§ **Action item**
Would you print the lines below exactly, beginning at the line that has "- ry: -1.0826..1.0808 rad" and stopping after the line that has "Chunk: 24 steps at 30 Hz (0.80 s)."? Only those lines, and no pictures.

§ **Stored data**
* * * *

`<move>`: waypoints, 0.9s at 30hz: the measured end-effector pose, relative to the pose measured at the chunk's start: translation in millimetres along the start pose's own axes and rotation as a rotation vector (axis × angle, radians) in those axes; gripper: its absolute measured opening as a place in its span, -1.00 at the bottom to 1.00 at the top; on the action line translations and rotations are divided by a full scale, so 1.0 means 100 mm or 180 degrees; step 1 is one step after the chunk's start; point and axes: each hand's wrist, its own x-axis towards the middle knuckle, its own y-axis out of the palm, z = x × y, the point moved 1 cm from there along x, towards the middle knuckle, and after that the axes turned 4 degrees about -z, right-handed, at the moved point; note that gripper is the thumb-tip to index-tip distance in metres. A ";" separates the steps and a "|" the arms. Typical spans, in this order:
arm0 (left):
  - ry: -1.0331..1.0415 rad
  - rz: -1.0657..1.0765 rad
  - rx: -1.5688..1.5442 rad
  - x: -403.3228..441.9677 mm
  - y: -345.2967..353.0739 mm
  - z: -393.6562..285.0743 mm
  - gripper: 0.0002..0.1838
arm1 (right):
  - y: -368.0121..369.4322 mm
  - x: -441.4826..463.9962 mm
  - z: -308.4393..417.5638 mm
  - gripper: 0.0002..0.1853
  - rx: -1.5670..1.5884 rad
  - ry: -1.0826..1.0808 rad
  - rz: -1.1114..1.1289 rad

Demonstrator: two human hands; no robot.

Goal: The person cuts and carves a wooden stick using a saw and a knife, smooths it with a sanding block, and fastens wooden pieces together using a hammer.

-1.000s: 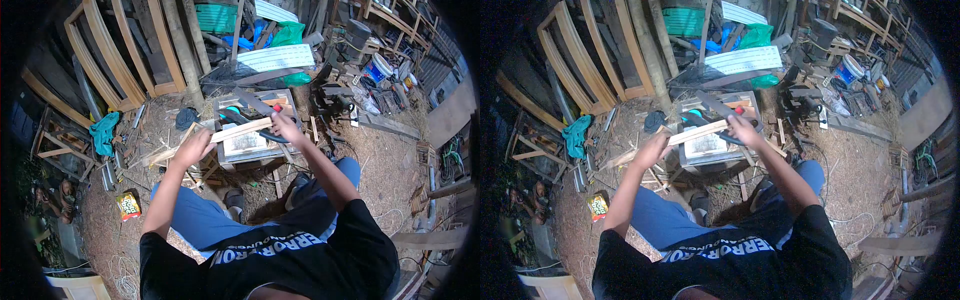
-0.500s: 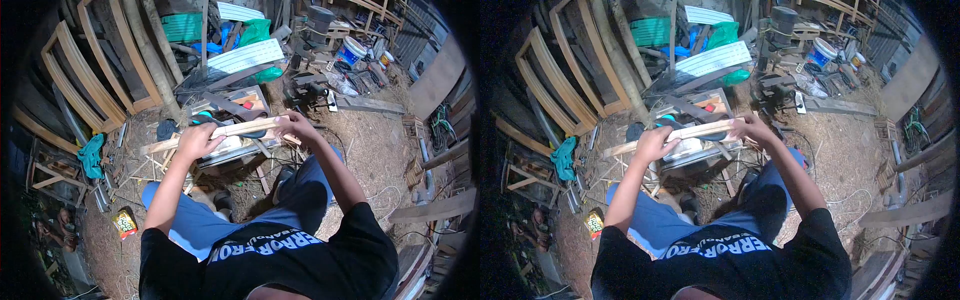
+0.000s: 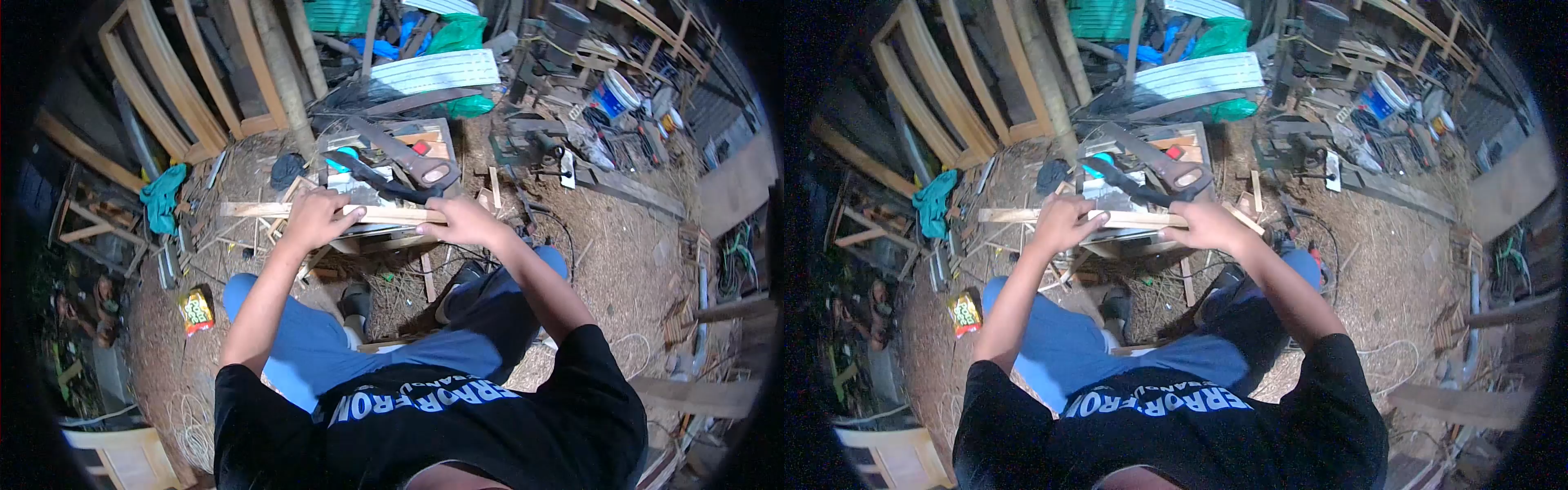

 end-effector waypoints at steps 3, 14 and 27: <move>-0.0141 -0.0013 -0.0087 -0.27 0.09 0.22 -0.43 | 0.11 0.10 -0.03 -0.47 0.0556 0.0460 0.0611; -0.0535 0.0261 -0.0182 -1.20 0.05 1.22 -0.50 | 1.14 0.60 0.23 -0.69 0.3222 0.0960 0.1788; -0.1560 0.0194 -0.0548 -2.81 0.35 2.62 -0.47 | 3.02 1.36 0.93 -0.69 0.4249 0.1688 0.1974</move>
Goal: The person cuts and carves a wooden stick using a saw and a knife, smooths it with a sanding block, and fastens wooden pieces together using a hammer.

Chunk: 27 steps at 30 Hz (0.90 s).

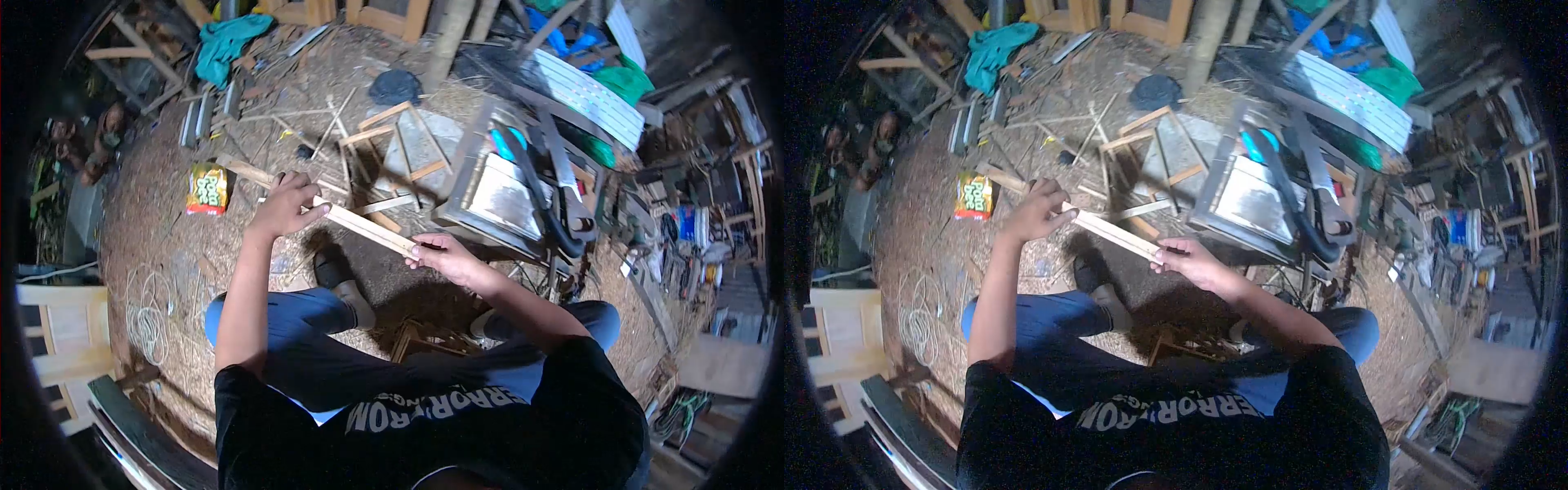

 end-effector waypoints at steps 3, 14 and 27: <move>-0.0124 -0.0404 0.0135 -0.14 0.03 0.21 -0.50 | 0.06 0.31 -0.08 -0.67 -0.0299 0.0067 0.0014; -0.1919 0.1054 0.0642 -0.66 0.49 0.95 -0.32 | 0.26 1.71 -0.72 -0.62 -0.0719 0.0216 -0.0585; -0.3354 0.1475 -0.0120 -1.21 0.91 1.95 -0.37 | 1.04 3.44 -1.32 -0.60 -0.0493 0.0326 -0.0295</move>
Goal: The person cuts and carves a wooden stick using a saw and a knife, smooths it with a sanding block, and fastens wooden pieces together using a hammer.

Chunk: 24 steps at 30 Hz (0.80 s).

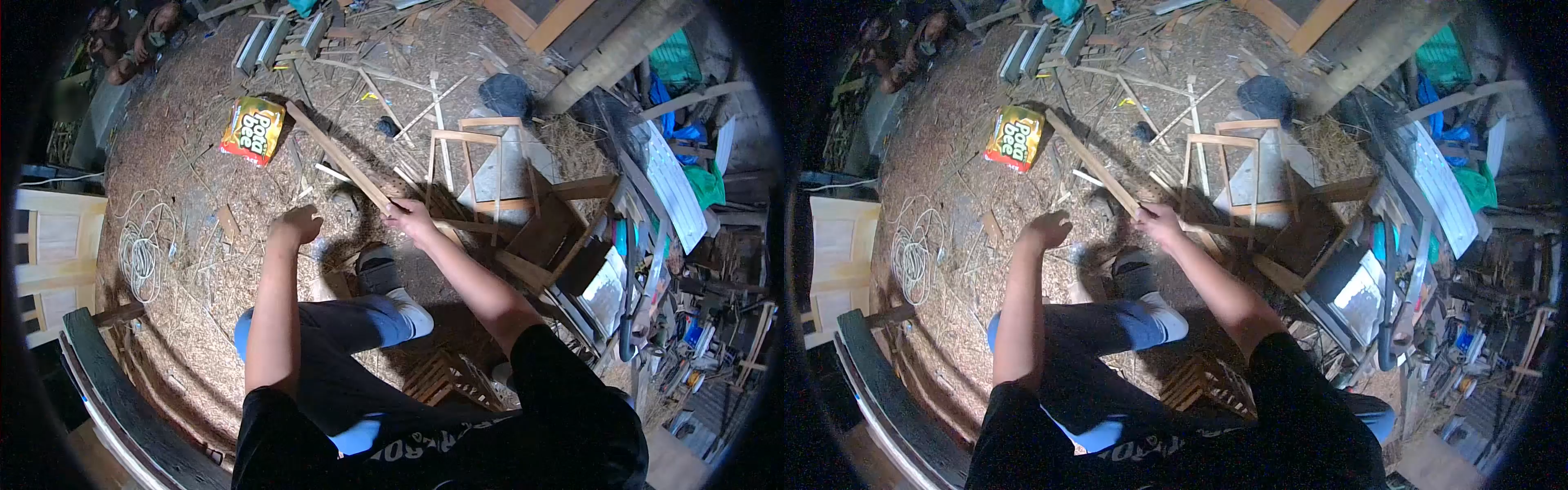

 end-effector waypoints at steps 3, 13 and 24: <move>-0.0003 -0.0148 -0.0073 -0.07 -0.22 -0.13 -0.44 | 0.21 0.29 -0.01 -0.60 -0.0615 0.0511 -0.0253; -0.0333 -0.0026 -0.0277 -0.02 -0.39 -0.07 -0.44 | 0.52 1.03 -0.54 -0.63 -0.0940 0.0284 -0.0762; -0.0152 0.0014 -0.0196 -0.01 -0.27 0.09 -0.44 | 0.70 0.55 -0.33 -0.52 0.0310 0.0468 0.0545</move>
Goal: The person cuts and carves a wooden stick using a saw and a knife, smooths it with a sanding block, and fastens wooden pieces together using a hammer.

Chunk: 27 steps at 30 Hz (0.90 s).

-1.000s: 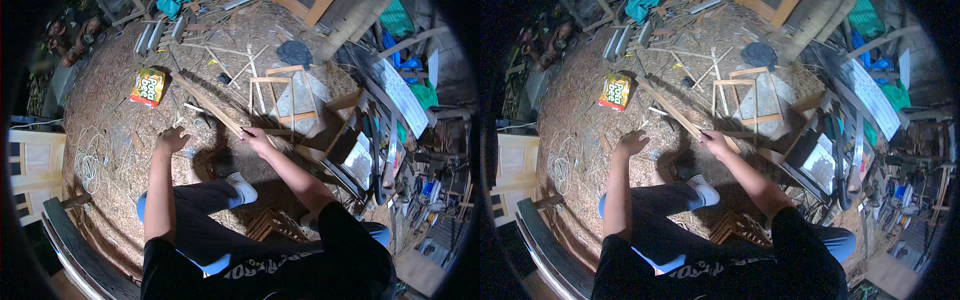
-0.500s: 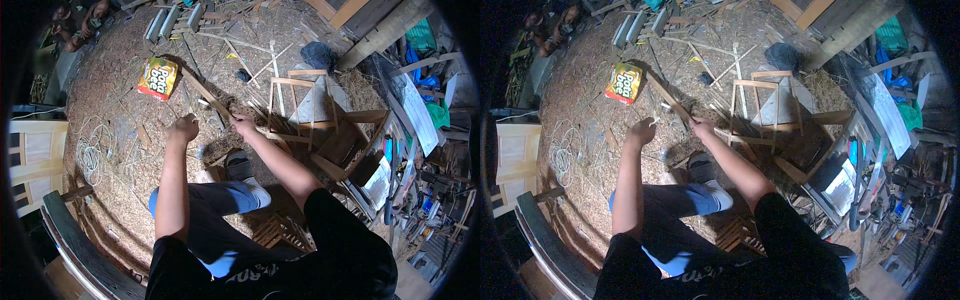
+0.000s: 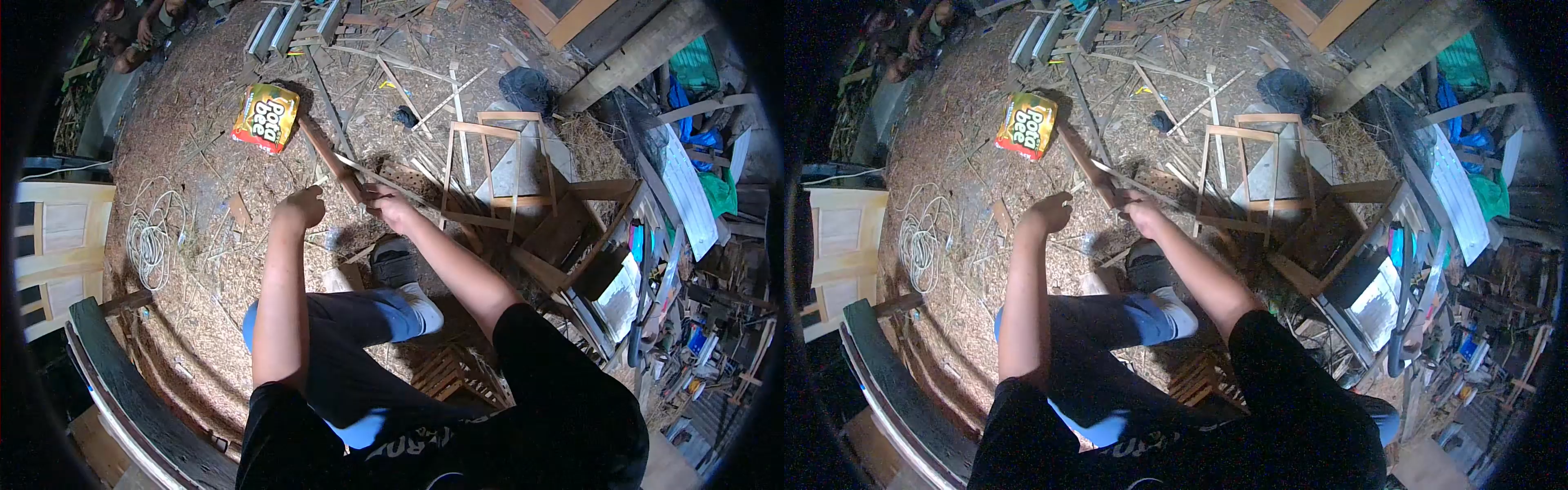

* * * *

§ **Exercise result**
  - ry: -1.0826..1.0808 rad
  - rz: -1.1114..1.1289 rad

Demonstrator: two human hands; no robot.

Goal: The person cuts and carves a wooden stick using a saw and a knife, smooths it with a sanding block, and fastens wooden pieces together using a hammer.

-1.000s: 
-0.500s: 
+0.000s: 

 end-effector waypoints at steps 3, 14 and 27: <move>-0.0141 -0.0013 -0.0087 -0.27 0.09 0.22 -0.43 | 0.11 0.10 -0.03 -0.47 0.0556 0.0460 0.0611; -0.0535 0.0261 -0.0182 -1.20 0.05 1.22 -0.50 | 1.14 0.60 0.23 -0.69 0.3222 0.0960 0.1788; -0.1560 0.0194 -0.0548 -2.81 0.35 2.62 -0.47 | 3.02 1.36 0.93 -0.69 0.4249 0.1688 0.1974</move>
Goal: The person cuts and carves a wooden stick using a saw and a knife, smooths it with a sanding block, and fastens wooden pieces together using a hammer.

Chunk: 27 steps at 30 Hz (0.90 s).


 end-effector waypoints at steps 3, 14 and 27: <move>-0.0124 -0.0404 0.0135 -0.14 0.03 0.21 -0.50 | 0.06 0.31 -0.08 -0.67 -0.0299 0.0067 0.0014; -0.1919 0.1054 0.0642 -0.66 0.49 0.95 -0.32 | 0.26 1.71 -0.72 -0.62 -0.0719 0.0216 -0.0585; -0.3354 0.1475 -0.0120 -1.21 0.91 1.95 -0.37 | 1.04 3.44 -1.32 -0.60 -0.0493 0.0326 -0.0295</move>
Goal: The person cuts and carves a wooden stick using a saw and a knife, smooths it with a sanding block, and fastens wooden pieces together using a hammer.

Chunk: 24 steps at 30 Hz (0.80 s).

This is the complete output for the exercise.